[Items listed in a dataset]
*** Block opens ***

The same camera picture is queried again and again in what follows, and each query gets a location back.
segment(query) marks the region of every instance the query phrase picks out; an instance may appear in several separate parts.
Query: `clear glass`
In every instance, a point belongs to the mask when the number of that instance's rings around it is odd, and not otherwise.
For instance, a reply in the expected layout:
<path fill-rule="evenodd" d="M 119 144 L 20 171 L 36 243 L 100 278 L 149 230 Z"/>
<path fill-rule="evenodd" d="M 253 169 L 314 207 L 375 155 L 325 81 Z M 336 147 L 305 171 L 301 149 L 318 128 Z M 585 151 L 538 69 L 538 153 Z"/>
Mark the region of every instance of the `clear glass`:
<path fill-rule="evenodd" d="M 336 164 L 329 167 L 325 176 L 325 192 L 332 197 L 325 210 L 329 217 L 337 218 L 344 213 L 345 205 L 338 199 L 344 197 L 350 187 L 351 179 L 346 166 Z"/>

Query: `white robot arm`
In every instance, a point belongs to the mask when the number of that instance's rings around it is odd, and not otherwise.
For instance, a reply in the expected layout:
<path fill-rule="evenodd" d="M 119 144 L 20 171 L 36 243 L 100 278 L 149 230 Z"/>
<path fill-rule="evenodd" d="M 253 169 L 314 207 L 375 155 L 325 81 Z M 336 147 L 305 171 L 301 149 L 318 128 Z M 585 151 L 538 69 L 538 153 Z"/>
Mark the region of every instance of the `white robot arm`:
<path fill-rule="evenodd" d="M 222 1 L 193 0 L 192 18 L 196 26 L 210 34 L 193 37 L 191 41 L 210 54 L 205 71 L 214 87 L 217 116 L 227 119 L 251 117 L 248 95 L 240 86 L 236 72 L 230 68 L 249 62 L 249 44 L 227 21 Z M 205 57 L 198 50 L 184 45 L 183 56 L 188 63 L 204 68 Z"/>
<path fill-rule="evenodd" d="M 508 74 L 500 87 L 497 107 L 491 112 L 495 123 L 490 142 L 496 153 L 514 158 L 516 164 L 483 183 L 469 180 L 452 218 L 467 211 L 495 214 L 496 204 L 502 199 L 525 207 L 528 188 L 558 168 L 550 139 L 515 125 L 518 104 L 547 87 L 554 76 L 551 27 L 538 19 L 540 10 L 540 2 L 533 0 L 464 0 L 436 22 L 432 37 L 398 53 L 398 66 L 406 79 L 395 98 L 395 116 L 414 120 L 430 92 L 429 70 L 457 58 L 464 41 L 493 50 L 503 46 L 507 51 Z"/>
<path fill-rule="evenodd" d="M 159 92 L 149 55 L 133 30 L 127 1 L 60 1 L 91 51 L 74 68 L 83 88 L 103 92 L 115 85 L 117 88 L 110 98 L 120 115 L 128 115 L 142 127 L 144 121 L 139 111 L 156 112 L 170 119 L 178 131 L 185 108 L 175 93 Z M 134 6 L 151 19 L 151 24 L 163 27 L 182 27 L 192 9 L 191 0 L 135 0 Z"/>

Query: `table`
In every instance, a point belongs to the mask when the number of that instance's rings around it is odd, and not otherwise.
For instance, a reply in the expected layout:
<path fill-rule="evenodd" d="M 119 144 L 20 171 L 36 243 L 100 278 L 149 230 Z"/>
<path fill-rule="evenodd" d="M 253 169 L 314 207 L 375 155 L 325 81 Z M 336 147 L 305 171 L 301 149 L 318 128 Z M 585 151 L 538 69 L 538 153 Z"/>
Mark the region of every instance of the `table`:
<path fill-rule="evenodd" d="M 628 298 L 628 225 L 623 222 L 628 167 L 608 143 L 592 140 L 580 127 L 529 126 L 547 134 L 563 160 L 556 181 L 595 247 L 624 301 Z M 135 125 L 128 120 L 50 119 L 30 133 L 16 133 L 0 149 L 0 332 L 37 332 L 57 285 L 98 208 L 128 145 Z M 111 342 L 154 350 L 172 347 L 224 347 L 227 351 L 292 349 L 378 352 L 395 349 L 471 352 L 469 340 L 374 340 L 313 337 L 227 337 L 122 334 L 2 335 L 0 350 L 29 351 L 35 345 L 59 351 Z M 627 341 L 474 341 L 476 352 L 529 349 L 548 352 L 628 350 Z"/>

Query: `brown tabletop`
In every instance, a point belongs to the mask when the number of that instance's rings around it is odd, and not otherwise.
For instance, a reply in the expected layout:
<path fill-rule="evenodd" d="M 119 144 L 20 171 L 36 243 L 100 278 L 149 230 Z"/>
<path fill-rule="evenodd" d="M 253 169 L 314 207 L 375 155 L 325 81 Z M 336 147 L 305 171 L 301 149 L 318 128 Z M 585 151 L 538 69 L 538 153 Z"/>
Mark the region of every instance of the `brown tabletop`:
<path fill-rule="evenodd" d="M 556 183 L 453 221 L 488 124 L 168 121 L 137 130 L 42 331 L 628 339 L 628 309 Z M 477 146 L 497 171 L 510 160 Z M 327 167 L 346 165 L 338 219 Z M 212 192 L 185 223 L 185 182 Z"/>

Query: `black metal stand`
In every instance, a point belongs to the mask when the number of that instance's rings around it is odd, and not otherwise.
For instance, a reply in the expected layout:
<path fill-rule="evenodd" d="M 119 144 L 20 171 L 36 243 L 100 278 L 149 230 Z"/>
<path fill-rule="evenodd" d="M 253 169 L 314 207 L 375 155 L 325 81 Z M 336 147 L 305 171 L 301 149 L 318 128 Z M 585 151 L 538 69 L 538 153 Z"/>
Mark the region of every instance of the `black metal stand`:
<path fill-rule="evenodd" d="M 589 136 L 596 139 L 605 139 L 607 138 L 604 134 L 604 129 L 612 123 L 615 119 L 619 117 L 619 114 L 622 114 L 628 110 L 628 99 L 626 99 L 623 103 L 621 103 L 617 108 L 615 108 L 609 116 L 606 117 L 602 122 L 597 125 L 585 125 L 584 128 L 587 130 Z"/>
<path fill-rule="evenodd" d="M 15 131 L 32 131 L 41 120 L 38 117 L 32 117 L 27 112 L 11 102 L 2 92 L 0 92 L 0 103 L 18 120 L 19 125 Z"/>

*** Block closes ***
*** Block opens ***

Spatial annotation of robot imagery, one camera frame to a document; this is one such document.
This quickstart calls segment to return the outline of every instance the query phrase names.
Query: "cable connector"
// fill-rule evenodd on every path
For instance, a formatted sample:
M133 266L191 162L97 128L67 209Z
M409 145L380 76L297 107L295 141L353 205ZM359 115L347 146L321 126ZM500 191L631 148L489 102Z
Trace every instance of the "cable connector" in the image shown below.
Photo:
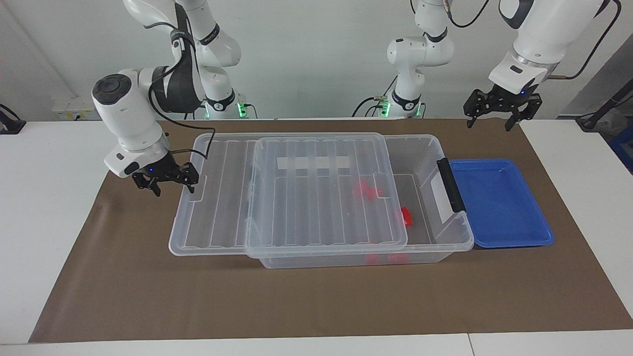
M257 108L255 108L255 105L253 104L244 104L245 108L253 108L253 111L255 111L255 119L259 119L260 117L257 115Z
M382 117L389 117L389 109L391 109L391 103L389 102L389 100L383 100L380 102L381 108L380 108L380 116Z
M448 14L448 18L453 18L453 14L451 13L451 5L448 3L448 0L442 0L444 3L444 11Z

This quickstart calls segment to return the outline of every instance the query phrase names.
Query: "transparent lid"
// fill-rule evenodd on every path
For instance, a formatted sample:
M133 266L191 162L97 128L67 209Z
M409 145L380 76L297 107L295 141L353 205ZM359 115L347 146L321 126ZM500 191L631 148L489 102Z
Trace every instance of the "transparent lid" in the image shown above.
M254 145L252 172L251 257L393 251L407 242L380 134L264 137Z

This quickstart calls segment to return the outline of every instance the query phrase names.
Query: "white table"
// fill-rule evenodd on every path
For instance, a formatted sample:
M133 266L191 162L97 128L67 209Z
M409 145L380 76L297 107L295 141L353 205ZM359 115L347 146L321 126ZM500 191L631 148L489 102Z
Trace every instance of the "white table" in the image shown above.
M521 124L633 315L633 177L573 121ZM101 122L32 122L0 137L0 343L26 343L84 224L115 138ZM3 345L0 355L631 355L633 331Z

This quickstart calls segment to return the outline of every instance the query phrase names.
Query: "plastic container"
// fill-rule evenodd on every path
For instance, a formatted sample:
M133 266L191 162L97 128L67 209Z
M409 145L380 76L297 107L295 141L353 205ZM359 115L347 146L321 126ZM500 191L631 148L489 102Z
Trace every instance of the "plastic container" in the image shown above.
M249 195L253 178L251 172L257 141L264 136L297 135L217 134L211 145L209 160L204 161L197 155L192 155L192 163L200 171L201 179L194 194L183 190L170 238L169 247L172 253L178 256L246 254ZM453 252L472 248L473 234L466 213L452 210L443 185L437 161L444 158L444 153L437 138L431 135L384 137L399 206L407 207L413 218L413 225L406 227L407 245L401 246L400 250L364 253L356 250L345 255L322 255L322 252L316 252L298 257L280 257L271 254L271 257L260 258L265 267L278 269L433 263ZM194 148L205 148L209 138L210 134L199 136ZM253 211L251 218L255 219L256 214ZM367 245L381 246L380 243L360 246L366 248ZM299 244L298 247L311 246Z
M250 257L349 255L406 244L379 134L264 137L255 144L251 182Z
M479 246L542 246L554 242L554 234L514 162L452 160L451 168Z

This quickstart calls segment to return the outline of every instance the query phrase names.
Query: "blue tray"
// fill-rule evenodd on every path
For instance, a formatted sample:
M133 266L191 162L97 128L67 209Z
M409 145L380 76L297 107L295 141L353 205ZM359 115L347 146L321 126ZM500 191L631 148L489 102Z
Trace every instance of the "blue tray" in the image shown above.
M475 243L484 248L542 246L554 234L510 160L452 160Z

*** Block closes ***
*** Block opens ***

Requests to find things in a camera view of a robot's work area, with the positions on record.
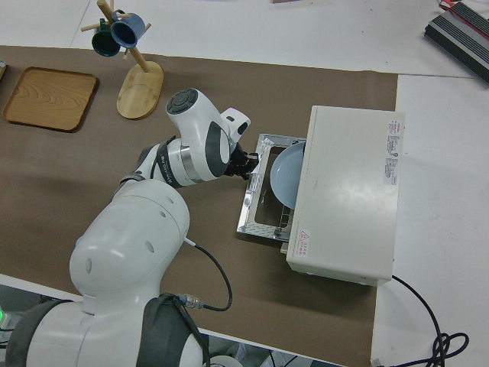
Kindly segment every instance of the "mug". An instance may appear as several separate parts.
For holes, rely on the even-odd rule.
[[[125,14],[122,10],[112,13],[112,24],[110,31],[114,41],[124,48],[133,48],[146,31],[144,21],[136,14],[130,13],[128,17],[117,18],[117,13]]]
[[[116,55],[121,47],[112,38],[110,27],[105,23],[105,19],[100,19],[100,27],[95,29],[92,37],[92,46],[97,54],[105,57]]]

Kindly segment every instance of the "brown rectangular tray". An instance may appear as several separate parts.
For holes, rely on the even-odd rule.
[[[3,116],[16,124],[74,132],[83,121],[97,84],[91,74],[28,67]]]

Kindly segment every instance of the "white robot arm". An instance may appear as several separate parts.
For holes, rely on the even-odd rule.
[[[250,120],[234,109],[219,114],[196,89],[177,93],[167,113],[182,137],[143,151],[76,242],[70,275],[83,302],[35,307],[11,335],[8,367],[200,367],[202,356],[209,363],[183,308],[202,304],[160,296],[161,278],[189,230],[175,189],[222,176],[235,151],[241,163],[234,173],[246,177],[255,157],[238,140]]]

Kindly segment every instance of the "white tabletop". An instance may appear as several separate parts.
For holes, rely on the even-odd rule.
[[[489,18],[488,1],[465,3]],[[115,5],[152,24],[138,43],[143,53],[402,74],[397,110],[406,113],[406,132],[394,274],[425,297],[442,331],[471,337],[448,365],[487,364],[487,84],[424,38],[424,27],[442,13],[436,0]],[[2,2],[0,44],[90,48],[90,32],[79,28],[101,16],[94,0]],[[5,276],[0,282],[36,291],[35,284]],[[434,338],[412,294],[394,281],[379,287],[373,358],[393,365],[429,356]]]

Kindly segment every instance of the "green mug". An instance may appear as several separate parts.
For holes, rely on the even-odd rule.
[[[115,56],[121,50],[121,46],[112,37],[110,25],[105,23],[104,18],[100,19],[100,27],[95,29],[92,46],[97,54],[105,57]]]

*** Block closes ***

> [About this exercise] Look through the records for the string "separate". Copy every line that has it.

> [Exercise solution]
segment(query) marks the region of every instance the query phrase picks out; an instance may appear in several separate parts.
Kindly segment every instance of the "mug". An instance may appear as several separate parts.
Kindly segment every instance of the "brown rectangular tray". An instance may appear as several separate parts.
Kindly segment every instance of the "white robot arm". An instance may appear as several separate parts.
Kindly segment every instance of the "white tabletop". An instance may appear as several separate parts.
Kindly segment every instance of the "green mug". An instance may appear as several separate parts.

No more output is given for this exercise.